Ces derniers jours, une livraison de statistiques éclaire ou assombrit, c’est selon, notre pays.
Le premier chiffre fait la « Une » des journaux. En 2009, 16 350 ménages ont bénéficié du bouclier fiscal. Pour être plus précis, 979 personnes ont reçu un chèque de l’ordre de 368 000 euros. En règle générale, l’heureux bénéficiaire dispose d’un patrimoine supérieur à 16 millions d’euros.
Rassurez-vous ou cramponnez-vous : les niches fiscales sont plus profitables que le bouclier fiscal. Grâce à elles, le taux d’imposition des plus hauts revenus fond jusqu’à 20 %, très loin de cette fiscalité progressive qui, paraît-il, est le propre de toute fiscalité juste et efficace. 20 milliards dévoyés du budget de l’État adoucissent ainsi la vie de ménages percevant entre 500 000 euros et 13 millions d’euros par an !
Bien entendu, ces revenus ne résultent pas du célèbre « travailler plus pour gagner plus ». La plus grande partie d’entre eux proviennent du patrimoine, de plus value ou de levée d’option.
Le résultat claque comme une gifle. Les 10 % des contribuables les plus riches gagnent trois fois plus que les 10 % des concitoyens les plus pauvres. Et les revenus des premiers augmentent quatre fois plus vite que les revenus des seconds.
Le résultat est dramatique. 8 millions d’individus vivent en dessous des 908 euros du seuil de pauvreté. Et 10 millions de personnes sont touchées par la crise du logement. Cette population, silencieuse, comprend un grand nombre de familles monoparentales, d’immigrés et bien entendu de chômeurs.
Pour mémoire, un dernier chiffre. Fin 2009, la dette publique française bat un nouveau record : 1 489 milliards d’euros.
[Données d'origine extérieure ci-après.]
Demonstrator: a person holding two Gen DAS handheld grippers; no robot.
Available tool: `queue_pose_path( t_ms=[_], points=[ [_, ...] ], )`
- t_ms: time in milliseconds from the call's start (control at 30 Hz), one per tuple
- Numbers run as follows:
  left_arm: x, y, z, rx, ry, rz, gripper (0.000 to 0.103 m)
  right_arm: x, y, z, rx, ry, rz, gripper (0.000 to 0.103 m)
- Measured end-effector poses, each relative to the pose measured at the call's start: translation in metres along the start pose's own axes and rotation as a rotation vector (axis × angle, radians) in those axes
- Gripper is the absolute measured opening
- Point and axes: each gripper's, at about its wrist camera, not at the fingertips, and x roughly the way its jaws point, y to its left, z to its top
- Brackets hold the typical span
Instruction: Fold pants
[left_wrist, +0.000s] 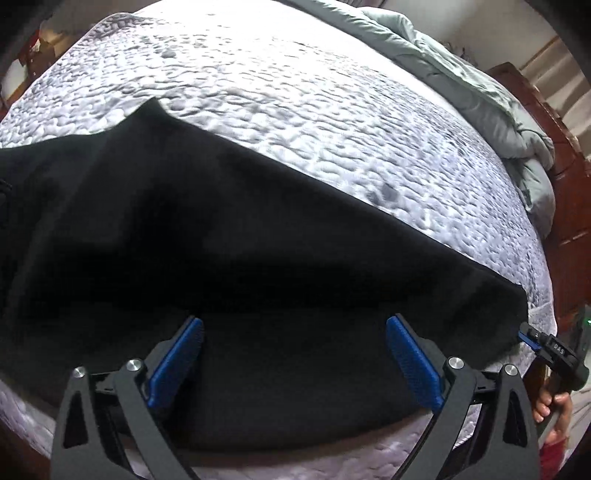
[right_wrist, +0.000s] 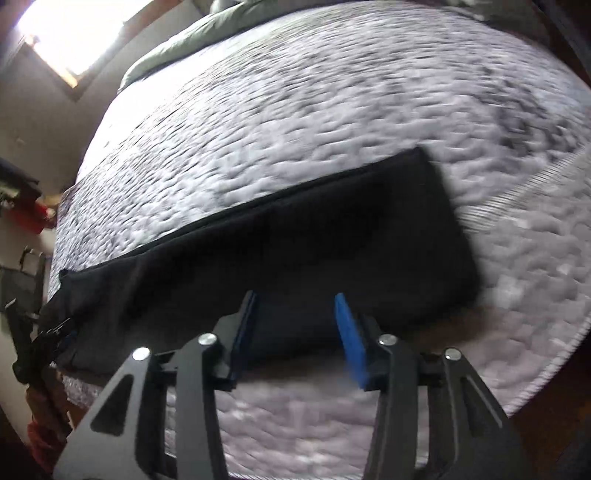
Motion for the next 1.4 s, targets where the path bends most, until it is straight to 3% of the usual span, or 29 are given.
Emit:
queue_pose_path(
  t_ms=[100,200,367,467,533,600,767,833,933,1033,1100,1167,1267,1333,1400],
  points=[
    [0.004,-0.018,-0.010,0.044,0.005,0.009,0.098,-0.017,-0.036,-0.007,0.085,-0.021,-0.070,0.048],
    [0.012,-0.028,-0.019,0.055,0.016,0.024,0.099,-0.025,-0.080,-0.014,0.223,-0.038,-0.073,0.052],
    [0.014,-0.040,-0.025,0.093,0.004,0.066,0.099,-0.014,-0.111,-0.016,0.302,-0.026,0.073,0.052],
    [0.012,-0.041,-0.027,0.084,0.005,0.066,0.099,0.001,-0.111,-0.010,0.317,0.010,0.137,0.052],
    [0.011,-0.041,-0.028,0.088,0.007,0.068,0.099,-0.002,-0.104,-0.003,0.300,-0.028,0.126,0.041],
    [0.010,-0.041,-0.029,0.089,0.008,0.071,0.099,-0.007,-0.095,0.005,0.271,-0.061,0.098,0.021],
    [0.010,-0.043,-0.030,0.084,0.005,0.069,0.099,-0.029,-0.076,0.020,0.184,-0.115,0.102,0.016],
    [0.008,-0.044,-0.030,0.067,-0.017,0.061,0.099,-0.045,-0.069,0.023,0.164,-0.172,0.144,0.012],
    [0.005,-0.045,-0.031,0.045,-0.058,0.052,0.099,-0.055,-0.070,0.033,0.159,-0.228,0.119,0.012],
    [0.016,-0.051,-0.035,0.075,-0.044,0.084,0.099,-0.025,-0.091,0.031,0.220,-0.127,0.063,0.012],
    [0.022,-0.060,-0.040,0.148,-0.046,0.138,0.099,-0.006,-0.098,0.025,0.244,-0.070,0.042,0.012],
    [0.024,-0.066,-0.044,0.195,-0.048,0.167,0.099,0.000,-0.103,0.015,0.249,-0.069,0.039,0.013],
    [0.023,-0.071,-0.046,0.206,-0.040,0.160,0.099,-0.008,-0.107,0.008,0.273,-0.074,0.072,0.023],
    [0.017,-0.074,-0.045,0.184,-0.034,0.110,0.099,-0.018,-0.105,0.003,0.266,-0.083,0.053,0.046],
    [0.013,-0.078,-0.045,0.157,-0.032,0.067,0.099,-0.026,-0.102,-0.002,0.260,-0.086,0.047,0.056]
  ],
)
Le gouvernement annonce que pour retrouver l’équilibre budgétaire, il va réduire les dépenses de la Nation. Il a tout compris. Les plus riches n’utilisent guère les services publics !
La justice fiscale est le choix d’une société juste. C’est aussi une méthode de bonne gestion. Le gouvernement a perdu de vue l’une et l’autre.